The space complexity is technically O(1) because the set can never store more than 26 distinct lowercase English letters, regardless of input size.
Test Cases
solution = Solution()
assert solution.checkIfPangram(
"thequickbrownfoxjumpsoverthelazydog"
) == True # classic pangram
assert solution.checkIfPangram(
"leetcode"
) == False # missing many letters
assert solution.checkIfPangram(
"abcdefghijklmnopqrstuvwxyz"
) == True # exact alphabet once
assert solution.checkIfPangram(
"abcdefghijklmnopqrstuvwxy"
) == False # missing one letter
assert solution.checkIfPangram(
"aaaaaaaaaaaaaaaaaaaaaaaaaa"
) == False # repeated single character
assert solution.checkIfPangram(
"abcdefghijklmnopqrstuvwxyzabcdefghijklmnopqrstuvwxyz"

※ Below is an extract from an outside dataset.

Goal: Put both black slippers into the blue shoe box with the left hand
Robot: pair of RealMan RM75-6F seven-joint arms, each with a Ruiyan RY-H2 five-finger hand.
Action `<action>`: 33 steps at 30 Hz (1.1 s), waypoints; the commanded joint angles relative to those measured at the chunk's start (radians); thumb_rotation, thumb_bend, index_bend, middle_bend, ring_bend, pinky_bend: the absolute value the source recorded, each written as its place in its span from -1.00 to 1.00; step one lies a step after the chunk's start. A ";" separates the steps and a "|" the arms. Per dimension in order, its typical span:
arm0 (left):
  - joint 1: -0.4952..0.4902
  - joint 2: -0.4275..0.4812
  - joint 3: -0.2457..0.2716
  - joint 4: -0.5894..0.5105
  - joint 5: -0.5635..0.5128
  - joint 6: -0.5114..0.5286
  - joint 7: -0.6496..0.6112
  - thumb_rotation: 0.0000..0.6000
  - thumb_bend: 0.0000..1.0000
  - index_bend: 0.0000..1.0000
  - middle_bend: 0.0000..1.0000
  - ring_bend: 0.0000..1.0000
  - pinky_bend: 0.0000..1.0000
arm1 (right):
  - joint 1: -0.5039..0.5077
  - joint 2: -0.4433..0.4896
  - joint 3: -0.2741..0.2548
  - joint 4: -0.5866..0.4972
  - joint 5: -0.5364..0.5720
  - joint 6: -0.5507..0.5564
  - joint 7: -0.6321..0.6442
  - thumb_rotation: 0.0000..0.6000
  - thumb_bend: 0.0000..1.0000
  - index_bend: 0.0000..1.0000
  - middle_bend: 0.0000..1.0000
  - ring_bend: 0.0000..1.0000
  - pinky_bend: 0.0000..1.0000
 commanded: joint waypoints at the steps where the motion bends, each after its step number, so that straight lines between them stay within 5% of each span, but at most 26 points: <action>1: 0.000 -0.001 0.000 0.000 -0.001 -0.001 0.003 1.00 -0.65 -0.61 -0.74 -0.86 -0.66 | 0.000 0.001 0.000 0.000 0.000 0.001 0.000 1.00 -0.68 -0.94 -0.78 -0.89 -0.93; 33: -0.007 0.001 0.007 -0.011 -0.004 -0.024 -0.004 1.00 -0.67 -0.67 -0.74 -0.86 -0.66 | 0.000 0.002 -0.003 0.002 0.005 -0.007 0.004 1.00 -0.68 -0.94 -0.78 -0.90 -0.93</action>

) == True # alphabet repeated multiple times
assert solution.checkIfPangram(
"qwertyuiopasdfghjklzxcvbnm"
) == True # shuffled alphabet
assert solution.checkIfPangram(
"abc"
) == False # very short string
assert solution.checkIfPangram(
"packmyboxwithfivedozenliquorjugs"
) == True # another well known pangram
| Test | Why |
|---|---|
"thequickbrownfoxjumpsoverthelazydog" |
Standard pangram example |
"leetcode" |
Missing many letters |
"abcdefghijklmnopqrstuvwxyz" |
Contains every letter exactly once |
"abcdefghijklmnopqrstuvwxy" |
Missing one required character |
"aaaaaaaaaaaaaaaaaaaaaaaaaa" |
Tests duplicate handling |
| Repeated alphabet string | Ensures duplicates do not affect correctness |
| Shuffled alphabet | Confirms order does not matter |
"abc" |
Tests very short input |
"packmyboxwithfivedozenliquorjugs" |
Valid pangram with natural wording |
Edge Cases
One important edge case is a string shorter than 26 characters. Since there are 26 distinct lowercase English letters, it is mathematically impossible for such a string to be a pangram. Without this observation, a solution might waste time processing an input that can never succeed. The implementation handles this immediately with an early return.
Another important case is repeated characters. For example, a string containing only repeated 'a' characters could incorrectly appear valid if a solution simply counted characters rather than tracking uniqueness. Using a set guarantees that duplicate letters are stored only once, preventing this bug.
A third edge case involves strings that contain all 26 letters very early. Some implementations may continue scanning unnecessarily after already confirming the sentence is a pangram. The provided solution includes an early return once the set size reaches 26, improving efficiency while preserving correctness.